Exercise details | Every line of the listing below should come back exactly as written, with no images.
===== Data
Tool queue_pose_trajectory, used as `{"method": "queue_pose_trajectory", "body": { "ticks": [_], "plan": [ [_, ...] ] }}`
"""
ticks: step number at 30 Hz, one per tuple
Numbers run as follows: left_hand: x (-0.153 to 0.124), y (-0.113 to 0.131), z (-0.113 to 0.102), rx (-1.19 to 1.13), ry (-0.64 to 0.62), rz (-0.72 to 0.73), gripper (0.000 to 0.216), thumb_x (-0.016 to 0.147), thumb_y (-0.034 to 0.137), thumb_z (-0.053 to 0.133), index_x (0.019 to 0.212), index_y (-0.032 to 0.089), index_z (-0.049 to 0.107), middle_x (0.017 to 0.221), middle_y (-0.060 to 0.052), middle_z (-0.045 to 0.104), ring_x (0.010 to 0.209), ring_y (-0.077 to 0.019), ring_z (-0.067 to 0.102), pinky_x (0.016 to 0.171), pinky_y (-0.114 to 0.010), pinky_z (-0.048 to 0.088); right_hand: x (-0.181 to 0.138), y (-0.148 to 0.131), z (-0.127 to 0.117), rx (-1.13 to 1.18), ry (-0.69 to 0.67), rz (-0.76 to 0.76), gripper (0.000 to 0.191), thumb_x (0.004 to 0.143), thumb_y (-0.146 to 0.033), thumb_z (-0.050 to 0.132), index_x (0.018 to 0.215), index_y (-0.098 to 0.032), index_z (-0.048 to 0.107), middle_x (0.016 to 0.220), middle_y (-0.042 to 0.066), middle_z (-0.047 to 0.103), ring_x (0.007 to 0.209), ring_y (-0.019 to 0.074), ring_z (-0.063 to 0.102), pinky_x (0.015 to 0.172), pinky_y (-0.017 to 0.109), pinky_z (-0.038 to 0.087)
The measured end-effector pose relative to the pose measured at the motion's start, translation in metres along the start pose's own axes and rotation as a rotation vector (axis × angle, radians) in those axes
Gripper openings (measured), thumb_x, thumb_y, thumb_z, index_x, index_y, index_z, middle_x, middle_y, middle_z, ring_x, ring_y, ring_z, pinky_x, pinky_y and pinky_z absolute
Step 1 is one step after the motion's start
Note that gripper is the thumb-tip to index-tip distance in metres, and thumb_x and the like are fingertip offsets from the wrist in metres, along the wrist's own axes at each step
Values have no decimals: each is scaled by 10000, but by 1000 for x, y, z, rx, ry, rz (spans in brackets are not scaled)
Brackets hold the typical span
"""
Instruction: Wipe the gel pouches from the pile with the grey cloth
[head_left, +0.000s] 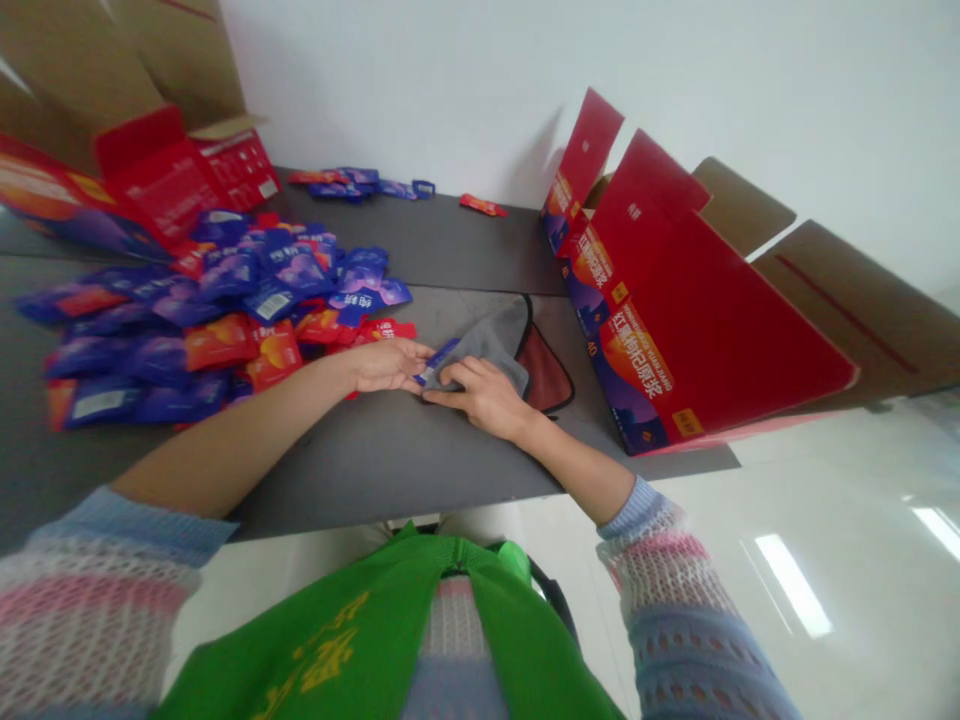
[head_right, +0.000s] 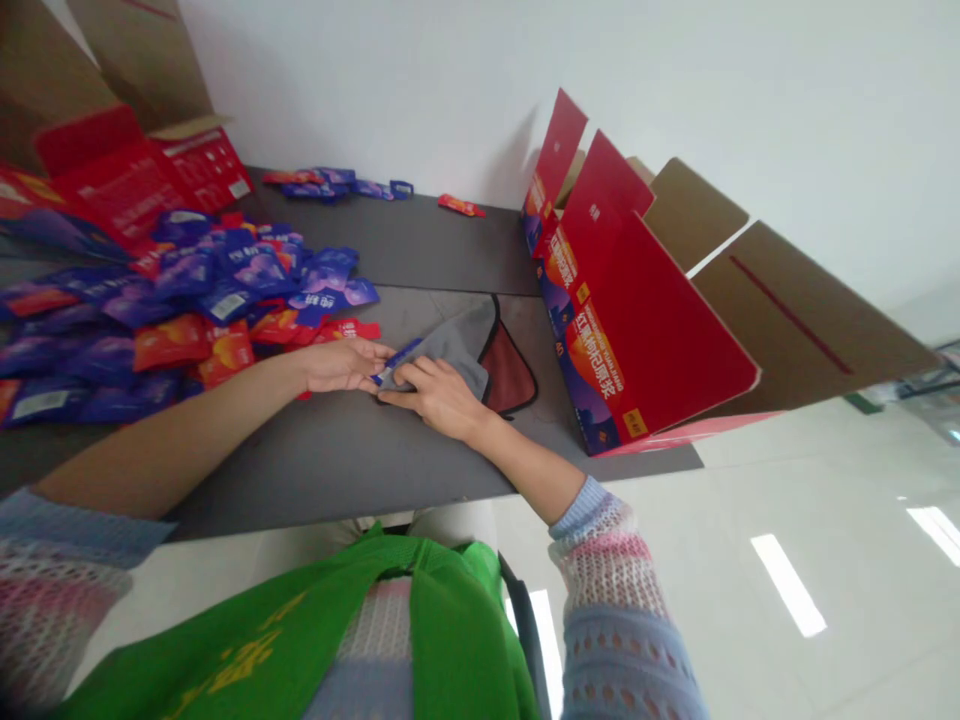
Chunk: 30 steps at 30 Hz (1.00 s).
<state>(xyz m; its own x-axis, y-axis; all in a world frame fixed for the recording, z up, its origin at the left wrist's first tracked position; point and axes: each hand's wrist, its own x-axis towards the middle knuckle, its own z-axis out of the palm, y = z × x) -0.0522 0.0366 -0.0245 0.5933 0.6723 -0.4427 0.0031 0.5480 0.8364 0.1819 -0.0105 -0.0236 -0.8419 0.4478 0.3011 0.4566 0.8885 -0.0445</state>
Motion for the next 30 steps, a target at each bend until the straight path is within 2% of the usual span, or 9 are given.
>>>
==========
Exercise solution |
Tool queue_pose_trajectory, used as `{"method": "queue_pose_trajectory", "body": { "ticks": [_], "plan": [ [_, ...] ] }}`
"""
ticks: step number at 30 Hz, one per tuple
Numbers run as follows: left_hand: x (-0.153 to 0.124), y (-0.113 to 0.131), z (-0.113 to 0.102), rx (-1.19 to 1.13), ry (-0.64 to 0.62), rz (-0.72 to 0.73), gripper (0.000 to 0.216), thumb_x (-0.016 to 0.147), thumb_y (-0.034 to 0.137), thumb_z (-0.053 to 0.133), index_x (0.019 to 0.212), index_y (-0.032 to 0.089), index_z (-0.049 to 0.107), middle_x (0.017 to 0.221), middle_y (-0.060 to 0.052), middle_z (-0.045 to 0.104), ring_x (0.010 to 0.209), ring_y (-0.077 to 0.019), ring_z (-0.067 to 0.102), pinky_x (0.016 to 0.171), pinky_y (-0.114 to 0.010), pinky_z (-0.048 to 0.088); right_hand: x (-0.181 to 0.138), y (-0.148 to 0.131), z (-0.127 to 0.117), rx (-1.13 to 1.18), ry (-0.69 to 0.67), rz (-0.76 to 0.76), gripper (0.000 to 0.191), thumb_x (0.004 to 0.143), thumb_y (-0.146 to 0.033), thumb_z (-0.050 to 0.132), index_x (0.018 to 0.215), index_y (-0.098 to 0.032), index_z (-0.048 to 0.107), middle_x (0.016 to 0.220), middle_y (-0.042 to 0.066), middle_z (-0.047 to 0.103), ring_x (0.007 to 0.209), ring_y (-0.019 to 0.074), ring_z (-0.063 to 0.102), pinky_x (0.015 to 0.172), pinky_y (-0.017 to 0.109), pinky_z (-0.038 to 0.087)
The measured end-effector pose relative to the pose measured at the motion's start, translation in metres along the start pose's own axes and rotation as a rotation vector (axis × angle, radians) in those axes
Gripper openings (measured), thumb_x, thumb_y, thumb_z, index_x, index_y, index_z, middle_x, middle_y, middle_z, ring_x, ring_y, ring_z, pinky_x, pinky_y and pinky_z absolute
Step 1 is one step after the motion's start
Note that gripper is the thumb-tip to index-tip distance in metres, and thumb_x and the like are fingertip offsets from the wrist in metres, along the wrist's own axes at each step
Values have no decimals: each is scaled by 10000, but by 1000 for x, y, z, rx, ry, rz (spans in brackets are not scaled)
Brackets hold the typical span
"""
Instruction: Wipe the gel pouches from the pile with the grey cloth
[head_left, +0.000s] 
[head_right, +0.000s] 
Chunk: 30 steps at 30 Hz (1.00 s).
<state>(xyz m; its own x-axis, y-axis; all in a world frame fixed for the recording, z up, its origin at the left wrist's first tracked position; point and axes: each hand's wrist, its own x-axis towards the middle knuckle, its own z-axis out of the palm, y = z × x) -0.0522 0.0366 -0.0245 0.5933 0.6723 -0.4427 0.0031 0.5480 0.8364 0.1819 -0.0105 -0.0236 -0.8419 0.4478 0.3011 0.4566 0.8885 -0.0445</state>
Motion for the next 30 steps, a target at each bend until the straight path is within 2% of the usual span, or 9 are given.
>>>

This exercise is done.